To accompany my AMSI Vacation Research Scholarship Report here is a brief description of my research topic and report.
How did I choose my research topic for the AMSI VRS Project?
I knew that I wanted to undertake the AMSI Vacation Research Scholarship program but I did not know what I could research or wanted to research. Firstly I emailed many researchers at my university and organised meetings so that I could hear about what they research and see if there was anything of interest to me. After a few meetings I found the topic of Lot Sizing on a Cycle from my supervisor for this project Dr Hamish Waterer. Hamish had previously thought of this interesting problem that hadn’t previously been considered.
What is Lot Sizing and why should it be considered on a cycle rather than a path as has already been studied extensively?

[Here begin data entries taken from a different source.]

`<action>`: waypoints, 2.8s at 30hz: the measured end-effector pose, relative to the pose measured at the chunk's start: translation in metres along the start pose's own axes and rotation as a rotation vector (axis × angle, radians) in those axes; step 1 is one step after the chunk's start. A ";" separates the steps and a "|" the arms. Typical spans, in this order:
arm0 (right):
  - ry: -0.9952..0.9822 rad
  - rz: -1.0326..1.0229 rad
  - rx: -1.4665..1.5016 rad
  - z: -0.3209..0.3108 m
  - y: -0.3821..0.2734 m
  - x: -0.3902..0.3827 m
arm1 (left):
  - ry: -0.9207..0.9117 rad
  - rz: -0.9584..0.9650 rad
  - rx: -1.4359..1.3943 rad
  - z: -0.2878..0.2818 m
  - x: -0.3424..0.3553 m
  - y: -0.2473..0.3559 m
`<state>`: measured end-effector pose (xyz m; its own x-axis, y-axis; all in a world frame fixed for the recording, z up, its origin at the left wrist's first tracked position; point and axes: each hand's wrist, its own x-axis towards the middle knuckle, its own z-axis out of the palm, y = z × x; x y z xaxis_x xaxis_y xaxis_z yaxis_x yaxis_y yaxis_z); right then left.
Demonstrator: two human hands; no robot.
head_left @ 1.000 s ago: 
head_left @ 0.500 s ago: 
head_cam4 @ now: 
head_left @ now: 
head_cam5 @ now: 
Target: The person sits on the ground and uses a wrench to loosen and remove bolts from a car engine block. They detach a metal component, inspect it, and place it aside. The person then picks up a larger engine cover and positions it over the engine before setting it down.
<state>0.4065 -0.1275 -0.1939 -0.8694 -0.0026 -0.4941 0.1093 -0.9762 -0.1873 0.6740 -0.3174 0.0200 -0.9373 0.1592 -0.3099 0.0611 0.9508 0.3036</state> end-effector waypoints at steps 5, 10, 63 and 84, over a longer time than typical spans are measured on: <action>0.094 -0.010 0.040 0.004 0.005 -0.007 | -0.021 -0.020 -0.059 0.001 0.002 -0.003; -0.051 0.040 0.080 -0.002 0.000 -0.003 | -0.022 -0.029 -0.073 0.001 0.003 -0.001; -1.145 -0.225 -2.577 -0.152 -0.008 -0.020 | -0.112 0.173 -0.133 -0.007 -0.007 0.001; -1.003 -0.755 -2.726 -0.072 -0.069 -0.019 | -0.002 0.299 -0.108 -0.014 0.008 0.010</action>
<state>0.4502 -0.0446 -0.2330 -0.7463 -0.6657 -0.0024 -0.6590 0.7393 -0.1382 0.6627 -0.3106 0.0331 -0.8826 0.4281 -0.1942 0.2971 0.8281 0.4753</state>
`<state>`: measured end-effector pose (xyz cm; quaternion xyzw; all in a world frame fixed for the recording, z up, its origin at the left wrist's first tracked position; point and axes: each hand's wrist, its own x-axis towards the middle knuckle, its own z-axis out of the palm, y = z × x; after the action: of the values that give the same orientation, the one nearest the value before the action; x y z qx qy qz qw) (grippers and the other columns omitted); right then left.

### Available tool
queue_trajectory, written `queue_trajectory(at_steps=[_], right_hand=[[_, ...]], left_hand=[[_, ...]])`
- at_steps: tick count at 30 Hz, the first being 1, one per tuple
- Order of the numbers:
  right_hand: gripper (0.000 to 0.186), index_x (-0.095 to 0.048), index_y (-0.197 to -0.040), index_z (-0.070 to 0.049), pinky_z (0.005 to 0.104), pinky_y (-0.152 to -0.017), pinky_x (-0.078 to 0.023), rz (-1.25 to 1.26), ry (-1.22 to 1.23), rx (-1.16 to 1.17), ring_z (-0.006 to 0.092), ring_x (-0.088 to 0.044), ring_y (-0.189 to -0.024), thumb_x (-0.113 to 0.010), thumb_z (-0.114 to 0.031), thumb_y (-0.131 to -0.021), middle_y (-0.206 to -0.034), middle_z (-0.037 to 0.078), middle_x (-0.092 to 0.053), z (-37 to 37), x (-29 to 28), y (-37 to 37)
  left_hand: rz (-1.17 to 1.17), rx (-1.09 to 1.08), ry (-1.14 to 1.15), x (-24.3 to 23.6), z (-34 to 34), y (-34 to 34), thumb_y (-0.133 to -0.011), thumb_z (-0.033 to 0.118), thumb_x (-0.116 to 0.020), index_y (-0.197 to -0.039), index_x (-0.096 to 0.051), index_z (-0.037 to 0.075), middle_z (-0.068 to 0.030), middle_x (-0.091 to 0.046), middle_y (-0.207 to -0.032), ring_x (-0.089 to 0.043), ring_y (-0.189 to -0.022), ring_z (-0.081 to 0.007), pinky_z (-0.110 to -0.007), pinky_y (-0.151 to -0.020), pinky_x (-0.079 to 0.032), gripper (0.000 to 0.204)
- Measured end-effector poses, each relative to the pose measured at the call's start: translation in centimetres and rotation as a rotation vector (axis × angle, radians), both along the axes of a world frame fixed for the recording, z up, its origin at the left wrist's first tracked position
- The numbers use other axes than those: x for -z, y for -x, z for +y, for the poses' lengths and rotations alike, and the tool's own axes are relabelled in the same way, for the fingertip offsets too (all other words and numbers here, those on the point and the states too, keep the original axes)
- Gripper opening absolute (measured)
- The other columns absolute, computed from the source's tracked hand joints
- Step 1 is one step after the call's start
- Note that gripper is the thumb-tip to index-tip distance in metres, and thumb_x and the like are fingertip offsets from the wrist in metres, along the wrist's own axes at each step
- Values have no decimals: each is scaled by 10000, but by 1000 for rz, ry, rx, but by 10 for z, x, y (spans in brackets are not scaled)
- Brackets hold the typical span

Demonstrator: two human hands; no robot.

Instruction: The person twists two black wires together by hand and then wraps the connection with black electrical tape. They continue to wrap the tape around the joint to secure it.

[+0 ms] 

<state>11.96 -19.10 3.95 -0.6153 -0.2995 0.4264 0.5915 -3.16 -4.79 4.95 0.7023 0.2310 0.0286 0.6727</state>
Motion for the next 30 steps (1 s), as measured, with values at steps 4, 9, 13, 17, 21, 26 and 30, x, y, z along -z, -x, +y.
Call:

Single Item Lot Sizing is a recurring model in the problem of production planning. The problem is to produce a single stock item over many time periods in order to meet demand of each time period while minimizing the total cost of doing so. In our problem formulation the costs considered are the per unit production cost of the item, over-head production set up costs for each production period and holding costs between time periods. The decisions to be made in the model are: how much stock to produce in each time period, how much stock to hold from one time period to the next and whether or not we should allow for any production in a particular period. In the previous research on this topic, the underlying network has been set up on a path with a clear start and end. In my report we view this problem on a cycle where the stock held from the last period equals the stock entering the first period. The benefits of this formulation is its ability to model a steady state of this problem and to avoid the possible inefficiencies of boundary conditions.
Throughout the 6 weeks of working on this project, as hoped for, we have found that many of the properties proven for Lot Sizing on a Path are also valid for Lot Sizing on a Cycle. To see exactly what has been shown for this variant of the classical path case of this problem, please refer to my Report Lot Sizing on a Cycle.
Riley Cooper was one of the recipients of a 2017/18 AMSI Vacation Research Scholarship.